Hoy ha muerto mi palomo. La noticia es tan triste, tan conmovedora que tenía que compartirla con
alguien: contigo, Lucrecia, sólo contigo. ¿A quien le puede interesar, en medio de la vorágine de cosas
importantes que suceden en el mundo, la muerte de un palomo...? No obstante, las circunstancias de su
muerte sí que podían servir de reflexión a los sabios y poderosos tan preocupados por arreglar los
problemas del mundo en los que siempre falta esa gota de filosofía que nos regalan las cosas pequeñas ,
porque en el caso de mi palomo, pongo por ejemplo, su muerte ha sido un crimen. Si, Lucrecia, como lo
oyes: un crimen. Figúrate que me lo he encontrado, aquí, en la puerta del bloque, muerto con las alas
cortadas. Lo tengo sobre mi falda, mientras te escribo. Sé que alguien ha querido retenerlo por la
fuerza, sé que alguien enamorado de su belleza, ha querido poseerlo, sé que alguien celoso de mi
felicidad, me lo ha querido arrebatar, sé, seguro, que en su rebeldía, en su deseo de escapar, se ha
estrellado contra el suelo.
Y es que, Lucrecia, el amor posesivo es un mal que siempre acaba en muerte. El amor auténtico jamás se
erige en propietario, en carcelero... Mi pobre palomo ha preferido la muerte a ese amor que le prohibía
ejercer o su libertad, a ese amor que le ha cortado su más precioso tesoro: las alas. Yo hubiera hecho
como él, porque creo que la única forma de sentirse vivos, es la de sentirse libres.

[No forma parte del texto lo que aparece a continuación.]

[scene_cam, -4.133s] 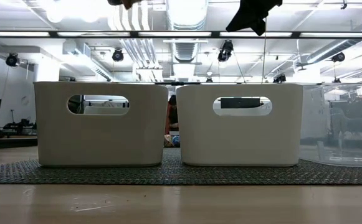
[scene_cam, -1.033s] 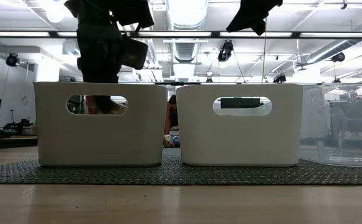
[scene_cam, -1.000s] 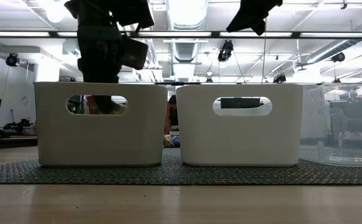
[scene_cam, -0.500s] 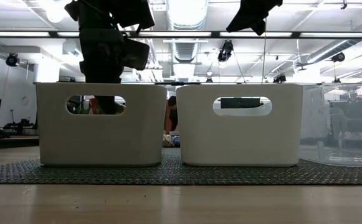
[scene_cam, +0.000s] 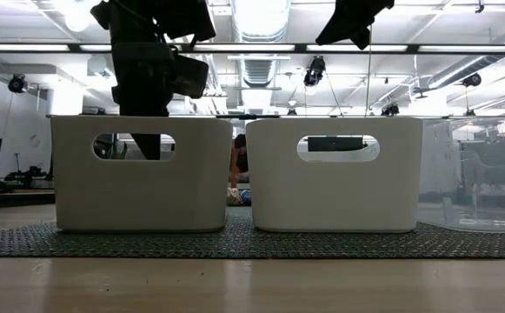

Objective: Pick and place Granola Bars by type
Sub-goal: Put the red granola bar into the gray bin

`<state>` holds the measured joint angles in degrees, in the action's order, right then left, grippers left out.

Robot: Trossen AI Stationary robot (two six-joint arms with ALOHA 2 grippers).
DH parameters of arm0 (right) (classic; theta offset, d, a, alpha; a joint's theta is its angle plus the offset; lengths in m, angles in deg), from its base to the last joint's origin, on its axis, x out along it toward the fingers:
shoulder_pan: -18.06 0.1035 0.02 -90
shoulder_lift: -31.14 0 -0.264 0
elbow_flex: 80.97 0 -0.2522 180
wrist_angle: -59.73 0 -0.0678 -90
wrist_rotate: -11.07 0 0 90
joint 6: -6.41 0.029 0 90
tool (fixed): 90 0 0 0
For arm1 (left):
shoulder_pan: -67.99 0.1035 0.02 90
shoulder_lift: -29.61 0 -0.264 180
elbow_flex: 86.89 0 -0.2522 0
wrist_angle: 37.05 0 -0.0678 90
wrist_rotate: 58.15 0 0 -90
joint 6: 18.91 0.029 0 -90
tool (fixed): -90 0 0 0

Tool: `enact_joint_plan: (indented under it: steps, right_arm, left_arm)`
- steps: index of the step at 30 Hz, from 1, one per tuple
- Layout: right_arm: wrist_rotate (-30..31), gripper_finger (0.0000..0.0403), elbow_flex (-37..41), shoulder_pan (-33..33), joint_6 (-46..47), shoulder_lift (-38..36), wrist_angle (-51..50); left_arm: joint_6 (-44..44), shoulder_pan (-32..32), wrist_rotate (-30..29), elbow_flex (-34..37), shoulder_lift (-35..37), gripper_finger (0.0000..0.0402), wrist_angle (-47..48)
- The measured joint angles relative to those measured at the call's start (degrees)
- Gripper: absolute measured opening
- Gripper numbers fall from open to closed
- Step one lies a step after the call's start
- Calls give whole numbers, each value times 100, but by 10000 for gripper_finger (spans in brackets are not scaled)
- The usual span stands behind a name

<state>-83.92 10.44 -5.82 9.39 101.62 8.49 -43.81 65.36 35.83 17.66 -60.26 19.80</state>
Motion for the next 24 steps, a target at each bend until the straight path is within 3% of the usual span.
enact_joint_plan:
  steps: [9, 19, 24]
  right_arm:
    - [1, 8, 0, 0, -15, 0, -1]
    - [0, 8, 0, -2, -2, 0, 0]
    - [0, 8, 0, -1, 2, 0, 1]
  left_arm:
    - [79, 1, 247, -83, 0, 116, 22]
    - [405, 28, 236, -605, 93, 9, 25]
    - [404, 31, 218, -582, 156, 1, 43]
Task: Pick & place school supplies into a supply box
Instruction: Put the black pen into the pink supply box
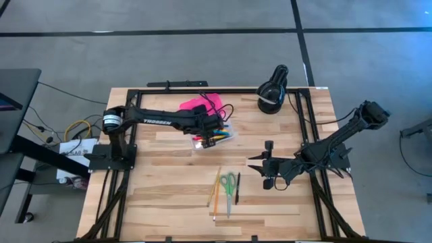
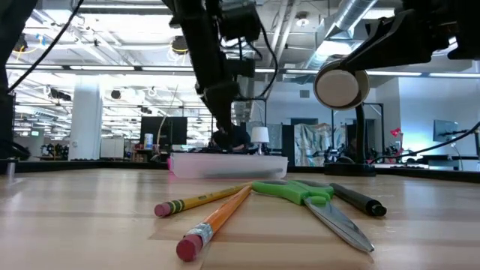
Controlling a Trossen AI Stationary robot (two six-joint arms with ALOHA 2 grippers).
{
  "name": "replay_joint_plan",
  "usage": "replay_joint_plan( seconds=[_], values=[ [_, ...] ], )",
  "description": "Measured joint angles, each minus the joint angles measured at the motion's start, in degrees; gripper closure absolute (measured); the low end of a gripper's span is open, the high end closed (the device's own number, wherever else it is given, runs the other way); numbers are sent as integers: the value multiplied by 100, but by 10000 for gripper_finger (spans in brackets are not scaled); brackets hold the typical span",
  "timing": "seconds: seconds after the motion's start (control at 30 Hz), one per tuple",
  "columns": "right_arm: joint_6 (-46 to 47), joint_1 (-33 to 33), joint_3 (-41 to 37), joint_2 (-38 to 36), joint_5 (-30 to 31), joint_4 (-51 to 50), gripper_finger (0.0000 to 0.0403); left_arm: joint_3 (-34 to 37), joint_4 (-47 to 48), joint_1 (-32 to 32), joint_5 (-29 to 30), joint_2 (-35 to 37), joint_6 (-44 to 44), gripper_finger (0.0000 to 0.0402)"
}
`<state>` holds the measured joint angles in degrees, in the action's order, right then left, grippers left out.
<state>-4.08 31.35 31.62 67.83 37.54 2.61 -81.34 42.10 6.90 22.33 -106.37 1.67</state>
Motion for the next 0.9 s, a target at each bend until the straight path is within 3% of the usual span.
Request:
replay_joint_plan(
  seconds=[0.23,0.37,0.67,0.9],
  values=[
    [867,9,0,0,-8,-342,285,167,30,-882,357,490,56,219],
    [1445,11,0,0,-11,-599,285,749,-540,-1527,550,843,58,219],
    [1918,7,-2,467,-49,-525,285,2890,-2902,-2534,774,1962,58,219],
    [769,-109,-3,1471,-984,691,285,4337,-5240,-3016,974,2462,8,219]
  ],
)
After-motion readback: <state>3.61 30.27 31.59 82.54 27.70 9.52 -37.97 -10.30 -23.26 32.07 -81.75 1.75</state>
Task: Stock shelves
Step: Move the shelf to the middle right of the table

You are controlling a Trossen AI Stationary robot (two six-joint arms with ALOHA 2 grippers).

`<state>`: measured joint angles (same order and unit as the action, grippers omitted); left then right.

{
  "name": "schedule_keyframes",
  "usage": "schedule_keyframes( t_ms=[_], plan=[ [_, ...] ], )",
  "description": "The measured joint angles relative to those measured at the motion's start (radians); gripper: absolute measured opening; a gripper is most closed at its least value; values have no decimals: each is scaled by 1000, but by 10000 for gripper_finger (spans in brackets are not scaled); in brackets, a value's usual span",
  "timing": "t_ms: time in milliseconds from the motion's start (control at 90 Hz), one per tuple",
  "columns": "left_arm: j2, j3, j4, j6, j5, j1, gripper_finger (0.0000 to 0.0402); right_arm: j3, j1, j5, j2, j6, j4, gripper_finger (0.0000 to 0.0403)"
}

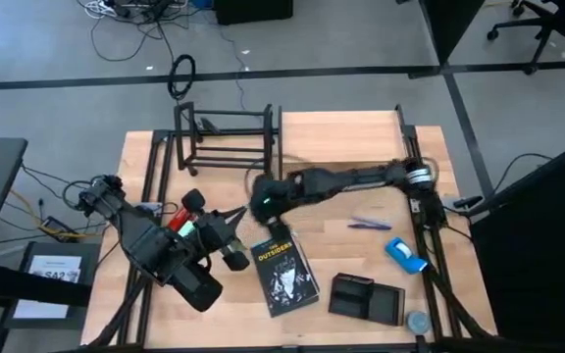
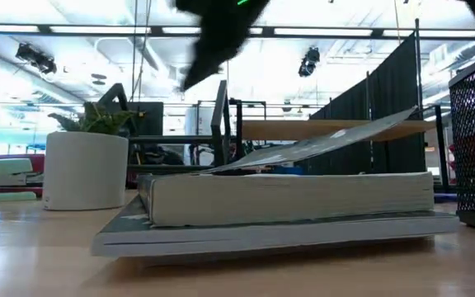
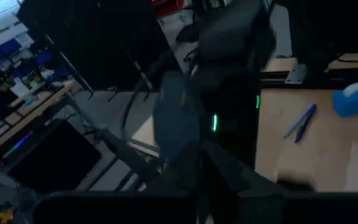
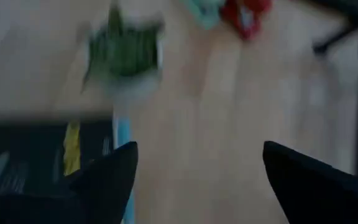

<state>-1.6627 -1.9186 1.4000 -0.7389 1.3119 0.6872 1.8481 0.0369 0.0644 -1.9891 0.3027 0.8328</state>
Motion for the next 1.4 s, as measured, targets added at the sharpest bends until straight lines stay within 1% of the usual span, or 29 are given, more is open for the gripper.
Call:
schedule_keyframes(
  t_ms=[67, 144, 244, 311, 367, 433, 489, 589, 678, 744, 822, 889, 956, 1011, 1100, 1233, 1400],
  plan=[
    [-1, 0, 13, 5, 10, 1, 0, -87, -22, 21, 108, 6, 79, 294],
    [-2, 1, 23, 6, 15, 0, 0, -216, -61, 86, 270, 6, 97, 283],
    [-2, 12, 25, 5, 48, -4, 0, -394, -165, 218, 496, -6, 34, 270],
    [-2, 21, 35, 6, 90, -10, 0, -499, -288, 278, 600, -22, -48, 263],
    [-2, 29, 41, 9, 129, -19, 0, -558, -425, 254, 651, -50, -121, 257],
    [-2, 39, 46, 10, 161, -42, 0, -580, -610, 148, 670, -84, -188, 249],
    [-2, 39, 60, 16, 162, -69, 0, -573, -758, 62, 641, -103, -216, 241],
    [-2, 39, 73, 30, 156, -124, 0, -493, -942, -24, 527, -116, -226, 224],
    [-2, 39, 74, 48, 156, -167, 0, -346, -1048, -104, 392, -104, -180, 207],
    [-2, 40, 73, 64, 153, -193, 0, -221, -1089, -127, 270, -80, -75, 194],
    [-2, 39, 72, 80, 151, -218, 0, -75, -1107, -126, 124, -49, 71, 178],
    [-2, 39, 73, 83, 141, -237, 0, 35, -1112, -115, 29, -19, 183, 162],
    [-2, 39, 73, 84, 119, -249, 0, 122, -1112, -96, -47, 1, 293, 147],
    [-2, 39, 77, 84, 105, -256, 0, 162, -1108, -95, -96, 8, 390, 133],
    [-2, 40, 86, 84, 90, -257, 0, 163, -1093, -114, -114, -8, 467, 112],
    [-2, 39, 87, 84, 89, -256, 0, 166, -1054, -133, -95, -57, 574, 85],
    [-2, 39, 88, 84, 82, -256, 0, 164, -978, -145, -69, -65, 665, 67]
  ],
)
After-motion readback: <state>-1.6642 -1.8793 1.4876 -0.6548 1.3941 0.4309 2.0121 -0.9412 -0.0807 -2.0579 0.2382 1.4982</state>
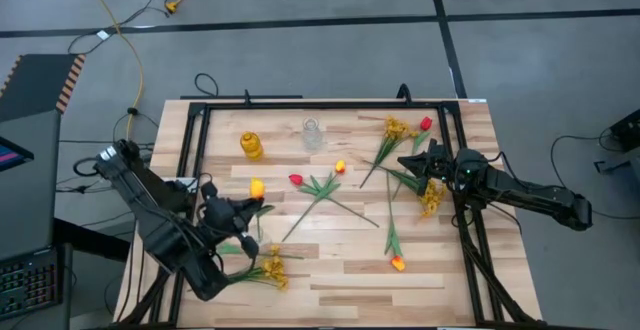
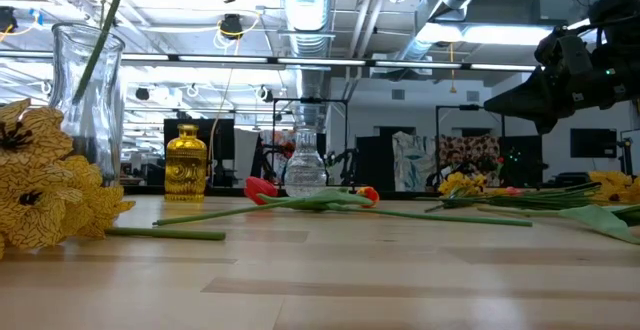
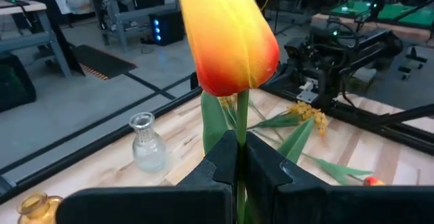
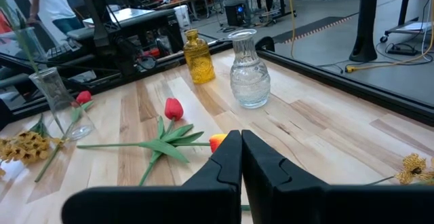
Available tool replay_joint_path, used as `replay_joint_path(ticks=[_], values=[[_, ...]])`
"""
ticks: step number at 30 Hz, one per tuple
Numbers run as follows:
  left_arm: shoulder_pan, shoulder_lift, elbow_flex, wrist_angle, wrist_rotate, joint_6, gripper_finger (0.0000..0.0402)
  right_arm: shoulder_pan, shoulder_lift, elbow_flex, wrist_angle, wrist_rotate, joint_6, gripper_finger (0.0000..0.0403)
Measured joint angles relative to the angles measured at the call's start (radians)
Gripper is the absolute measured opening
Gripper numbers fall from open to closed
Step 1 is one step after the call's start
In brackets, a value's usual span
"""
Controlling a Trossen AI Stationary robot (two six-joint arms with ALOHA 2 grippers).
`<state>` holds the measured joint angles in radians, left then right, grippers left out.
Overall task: Sort flowers into vase by color
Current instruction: Put the left yellow flower into the bottom transparent vase
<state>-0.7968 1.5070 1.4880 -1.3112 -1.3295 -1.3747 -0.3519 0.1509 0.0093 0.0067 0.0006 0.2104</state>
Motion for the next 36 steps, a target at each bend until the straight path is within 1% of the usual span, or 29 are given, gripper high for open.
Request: replay_joint_path(ticks=[7,12,24,29,32,36], values=[[-0.006,0.0,-0.109,0.0,-0.001,-0.108,0.0,0.0,0.0,0.0,0.0,0.0,0.0,0.0036],[-0.006,0.0,-0.169,0.001,0.027,-0.154,0.0,0.0,0.0,0.0,0.0,0.0,0.0,0.0036],[-0.004,0.0,-0.181,0.016,0.173,-0.152,0.0012,0.0,0.0,0.0,0.0,0.0,0.0,0.0036],[-0.004,0.0,-0.181,0.021,0.231,-0.1,0.0015,0.0,0.0,0.0,0.0,0.0,0.0,0.0036],[-0.004,0.0,-0.181,0.024,0.269,-0.076,0.0031,0.0,0.0,0.0,0.0,0.0,0.0,0.0036],[0.004,0.0,-0.181,0.024,0.31,-0.062,0.0071,0.0,0.0,0.0,0.0,0.0,0.0,0.0036]])
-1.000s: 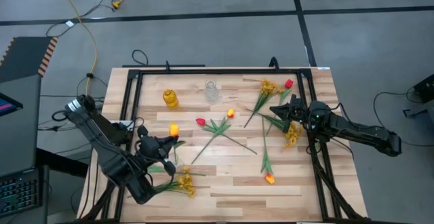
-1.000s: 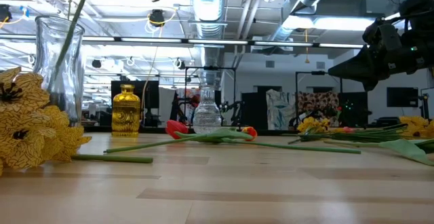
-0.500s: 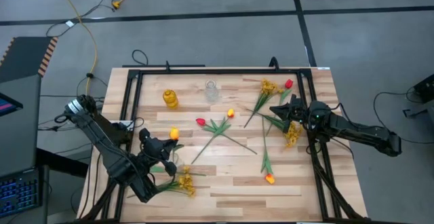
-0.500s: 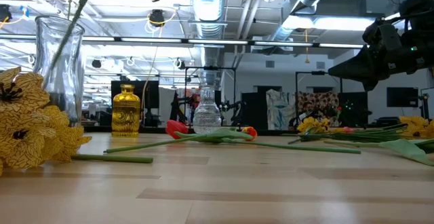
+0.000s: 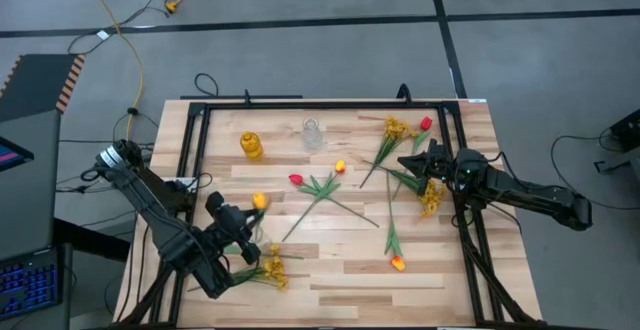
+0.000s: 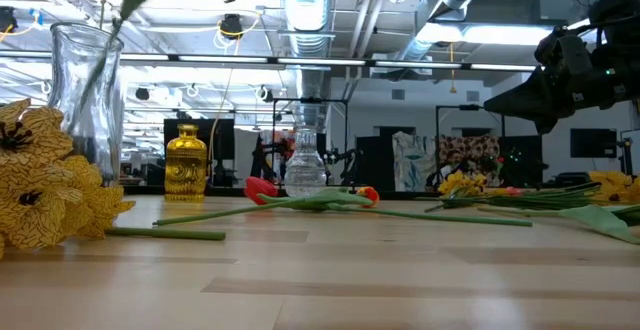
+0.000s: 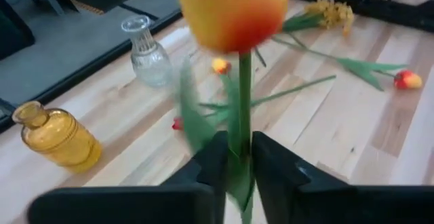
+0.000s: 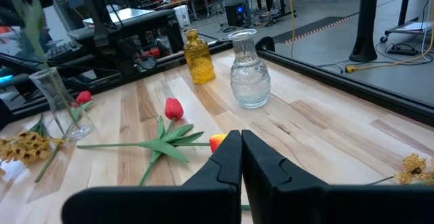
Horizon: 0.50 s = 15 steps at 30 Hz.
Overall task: Sort flowers into vase by color
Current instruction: Put the left yellow flower into the bottom transparent vase, then put the bottom yellow flowers into the top transparent vase
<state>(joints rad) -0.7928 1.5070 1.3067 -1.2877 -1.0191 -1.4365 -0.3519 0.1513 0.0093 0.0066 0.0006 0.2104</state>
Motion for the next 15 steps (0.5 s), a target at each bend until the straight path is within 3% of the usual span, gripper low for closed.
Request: replay_joint_path(ticks=[8,11,15], values=[[0.012,-0.009,0.0,-0.001,0.171,0.001,0.0161,0.0,0.0,0.0,0.0,0.0,0.0,0.0036],[0.012,-0.028,0.0,0.004,0.245,0.001,0.0182,0.0,0.0,0.0,0.001,0.0,0.0,0.0037],[0.012,-0.057,0.0,0.006,0.27,0.001,0.0197,0.0,0.0,0.0,0.001,0.0,0.0,0.0052]])
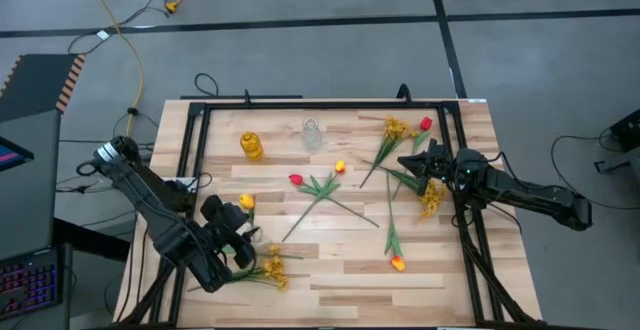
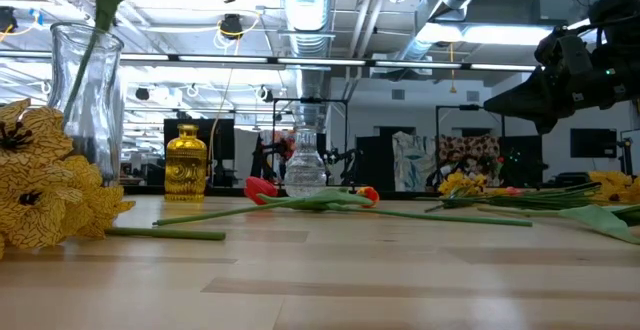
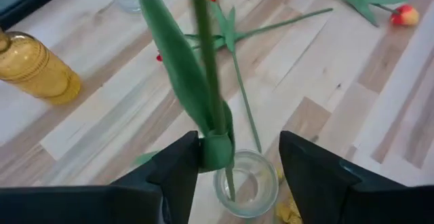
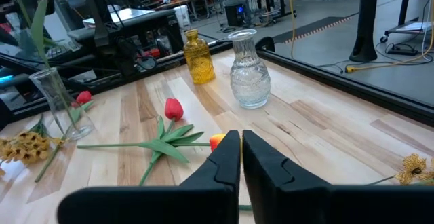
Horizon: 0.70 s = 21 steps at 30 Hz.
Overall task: Sort flowers into vase by color
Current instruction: Put the bottom yellow flowers into the top transparent vase
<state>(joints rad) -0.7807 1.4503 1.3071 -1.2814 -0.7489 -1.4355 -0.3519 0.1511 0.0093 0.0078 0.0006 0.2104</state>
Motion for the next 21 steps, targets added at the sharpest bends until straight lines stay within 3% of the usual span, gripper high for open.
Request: replay_joint_path(ticks=[14,21], values=[[-0.009,-0.09,0.0,0.001,0.019,0.017,0.0198,0.0,0.0,0.0,0.0,0.0,0.001,0.0186],[-0.044,-0.143,0.0,0.0,0.074,0.012,0.0198,0.0,0.0,0.0,0.0,0.0,0.001,0.0219]])
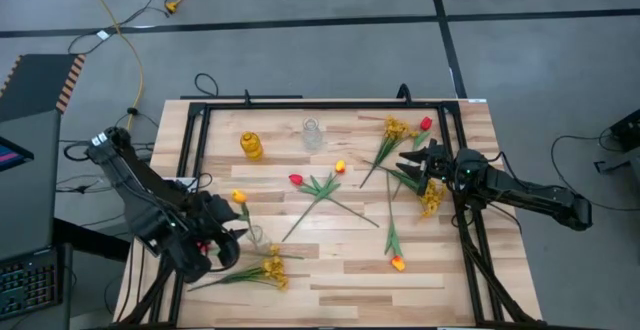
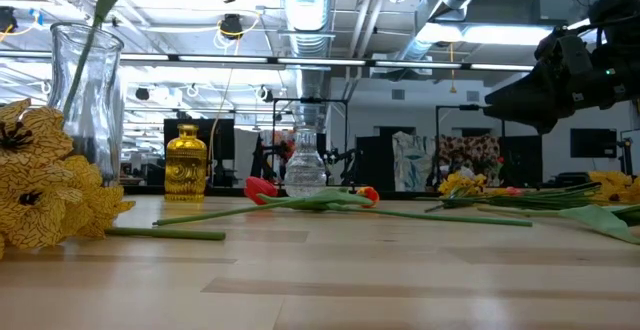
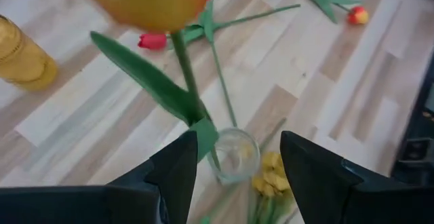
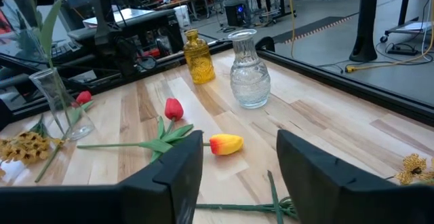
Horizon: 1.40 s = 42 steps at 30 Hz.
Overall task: Sort flowers into vase by color
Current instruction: Put the bottom yellow flowers into the top transparent vase
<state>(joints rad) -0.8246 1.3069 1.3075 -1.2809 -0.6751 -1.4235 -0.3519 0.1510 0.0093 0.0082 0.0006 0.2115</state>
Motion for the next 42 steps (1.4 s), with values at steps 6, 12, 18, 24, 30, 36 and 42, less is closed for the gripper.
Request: replay_joint_path(ticks=[6,12,18,24,30,36,42], values=[[-0.014,-0.067,0.0,-0.006,0.11,-0.079,0.0198,0.0,0.0,0.0,0.0,0.0,0.0,0.022],[-0.014,-0.101,0.0,-0.007,0.178,-0.13,0.0198,0.0,0.0,0.0,0.0,0.0,0.0,0.0221],[-0.014,-0.129,0.0,-0.008,0.257,-0.177,0.0198,0.0,0.0,0.0,0.0,0.0,0.0,0.0221],[-0.014,-0.13,0.0,-0.007,0.414,-0.398,0.0198,0.0,0.0,0.0,0.0,0.0,0.0,0.0221],[-0.032,-0.063,-0.001,-0.008,0.514,-0.455,0.0198,0.0,0.0,0.0,-0.001,0.0,-0.001,0.0221],[-0.04,0.056,-0.002,-0.007,0.513,-0.233,0.0198,0.0,0.0,0.0,-0.001,0.0,-0.001,0.0221],[-0.04,0.188,-0.002,-0.008,0.527,-0.071,0.0198,0.0,0.0,0.0,-0.001,0.0,-0.001,0.0221]])
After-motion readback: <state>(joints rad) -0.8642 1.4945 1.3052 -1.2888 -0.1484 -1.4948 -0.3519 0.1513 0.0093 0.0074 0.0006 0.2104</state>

Tengo tanta rabia que no puedo ni llorar. ¿Sabes qué voy a hacer...? Esta mañana, cuando venía a casa,
rodeaba los charcos para no pisar el cielo que se reflejaba en ellos, pero esta tarde, cuando vuelva a
salir, me pondré mis botas de agua para pulverizar hasta la última gota de cielo en los charcos. Mañana
no sé, pero hoy, ¿para qué quiero ese cielo si ya mi palomo está muerto? ¿Para qué si no se puede
sobrevolar en libertad?
Dime, Lucrecia, ¿de qué color es el luto por la libertad.....? Quiero revestirme con él.